Unique Term Values via Aggregation - Performance Considerations


(Michael Doyle) #1

I'm looking to get a distinct list of values for a few terms ("keyword" fields) in my index for display in a UI. I would consider these to be low cardinality (< 200 distinct values, for example). To do this, I have been experimenting with the aggregations API.

e.g.)

{ "aggs" : { "roles" : { "terms" : { "field" : "role", "size" : 200 } } } }

I've noticed that if the index is not being written to, after a couple times of running this aggregation, the results are cached, and return instantaneously. The initial query, however, can take 30+ seconds. To take advantage of the caching behavior, I'm currently querying "yesterdays" index, which will be relatively static. I would like to get "today's" data if possible, but the index is written to at a constant rate of 4 million documents per minute. From what I understand, this means the cache will virtually never be used, as its invalidated every segment refresh.

I'm looking for advice on a few points.

  1. For the static index, how can I improve the initial query time? Any way to "pre-warm" the cache?
  2. How can I ensure that the results are "always" cached?
  3. How can I improve performance so that I can run this aggregation on an index that is constantly being written to ("today's" index)?
  4. Any other considerations?

More about the cluster:

  • Use case is log aggregation
  • Elasticsearch 5.0
  • 23 data nodes (8 core, 32GB mem each)
  • 7 indexes (rolling, one for each day), roughly 5 billion documents each
  • 23 shards per index (1 per node) with 1 replica for each shard
  • ingestion rate is roughly 4 million logs per minute

(Christian Dahlqvist) #2

One way to potentially speed this up quite a bit, at least as long as you are willing to accept a reasonably small lag, would be to every minute perform the aggregation against just the records inserted during the last minute (assuming you have a timestamp field for this) and store the resulting records in a separate small time-based index.
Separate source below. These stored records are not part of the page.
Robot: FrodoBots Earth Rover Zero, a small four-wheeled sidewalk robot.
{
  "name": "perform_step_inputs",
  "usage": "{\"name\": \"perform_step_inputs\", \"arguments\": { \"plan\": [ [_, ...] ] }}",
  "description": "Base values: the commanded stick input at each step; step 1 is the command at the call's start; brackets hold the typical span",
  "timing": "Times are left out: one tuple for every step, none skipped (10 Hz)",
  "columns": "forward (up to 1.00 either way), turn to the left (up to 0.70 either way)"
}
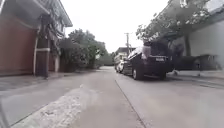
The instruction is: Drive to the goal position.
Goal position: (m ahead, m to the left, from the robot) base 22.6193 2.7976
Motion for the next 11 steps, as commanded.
{"name": "perform_step_inputs", "arguments": {
  "plan": [
    [0.70,0.00],
    [0.70,0.00],
    [0.70,0.00],
    [0.70,0.00],
    [0.70,0.00],
    [0.70,0.00],
    [0.70,0.00],
    [0.70,0.00],
    [0.70,0.00],
    [0.70,0.00],
    [0.76,0.00]
  ]
}}
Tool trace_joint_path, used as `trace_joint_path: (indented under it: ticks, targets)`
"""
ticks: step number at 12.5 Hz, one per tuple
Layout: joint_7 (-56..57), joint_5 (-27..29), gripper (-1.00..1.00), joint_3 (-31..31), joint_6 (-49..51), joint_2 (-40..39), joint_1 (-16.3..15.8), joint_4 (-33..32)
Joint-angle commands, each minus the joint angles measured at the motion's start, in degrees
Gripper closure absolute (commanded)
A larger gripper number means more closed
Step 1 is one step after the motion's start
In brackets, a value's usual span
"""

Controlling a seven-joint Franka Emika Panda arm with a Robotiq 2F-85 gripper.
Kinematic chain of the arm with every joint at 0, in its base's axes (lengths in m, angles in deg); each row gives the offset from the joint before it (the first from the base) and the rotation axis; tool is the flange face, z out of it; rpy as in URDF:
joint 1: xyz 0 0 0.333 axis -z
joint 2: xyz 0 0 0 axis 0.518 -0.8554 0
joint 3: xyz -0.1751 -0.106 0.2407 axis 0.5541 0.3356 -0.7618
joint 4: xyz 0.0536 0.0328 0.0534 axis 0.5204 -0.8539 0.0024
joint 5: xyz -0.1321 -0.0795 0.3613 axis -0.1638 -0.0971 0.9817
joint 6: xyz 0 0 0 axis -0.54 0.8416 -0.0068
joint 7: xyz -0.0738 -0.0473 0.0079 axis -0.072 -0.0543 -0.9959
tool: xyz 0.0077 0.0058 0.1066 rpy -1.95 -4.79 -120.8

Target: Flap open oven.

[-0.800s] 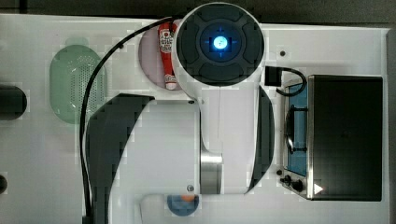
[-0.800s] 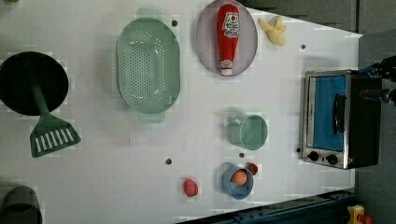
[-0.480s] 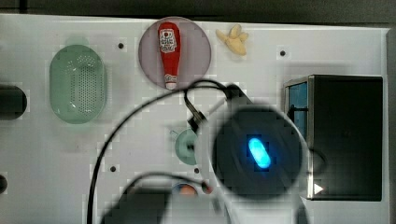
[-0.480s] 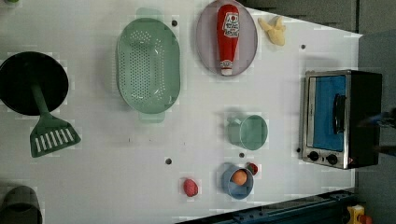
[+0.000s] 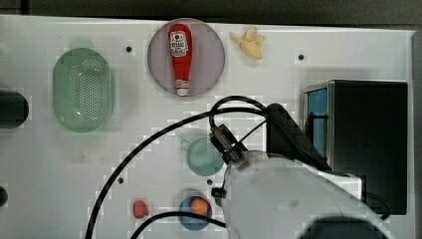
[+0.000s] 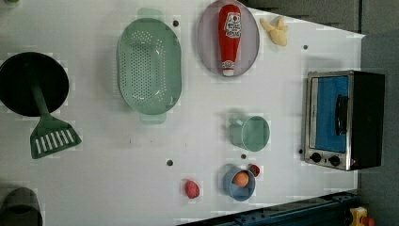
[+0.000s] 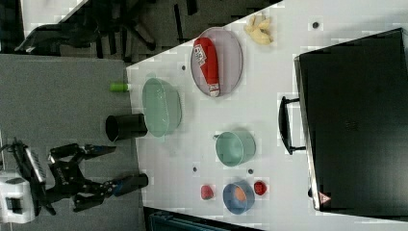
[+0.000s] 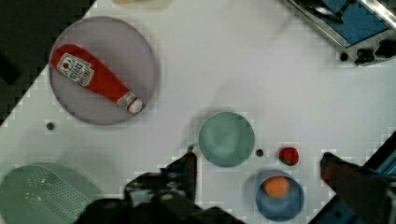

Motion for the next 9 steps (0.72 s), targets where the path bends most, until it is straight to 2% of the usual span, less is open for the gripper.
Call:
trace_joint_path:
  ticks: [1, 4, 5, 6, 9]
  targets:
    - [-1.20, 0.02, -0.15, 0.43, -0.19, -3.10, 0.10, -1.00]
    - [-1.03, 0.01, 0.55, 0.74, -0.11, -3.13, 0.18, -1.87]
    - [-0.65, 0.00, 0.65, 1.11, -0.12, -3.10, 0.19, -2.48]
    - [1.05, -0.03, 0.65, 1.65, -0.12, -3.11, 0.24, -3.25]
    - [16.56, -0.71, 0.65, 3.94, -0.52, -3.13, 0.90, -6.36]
You can the query this separate index, which will be much smaller, with low latencies.


(Adrien Grand) #3

This is correct. But that also means that you can trade some realtimeness for query latency by increasing the refresh interval (by default 1 second). For instance if you increase the refresh interval to 30s, then results will be cached up to 30 seconds, the drawback being that users cannot search or aggregate data that are less than 30 seconds old.

No there is no way to warm it at the moment. This should only happen once in the lifetime of the index though, so I presume it is not really an issue, or do I miss something?

I suspect a significant portion of the aggregation time is spent building global ordinals, so you could move this cost from query time to refresh time by warming up global ordinals for the role field at refresh time. https://www.elastic.co/guide/en/elasticsearch/reference/5.1/tune-for-search-speed.html#_warm_up_global_ordinals


(Michael Doyle) #4

Thanks for the ideas. I'll check out eagerly loading the global ordinals, and see how that goes. I'm already refreshing on 30s intervals.


(system) #5

This topic was automatically closed 28 days after the last reply. New replies are no longer allowed.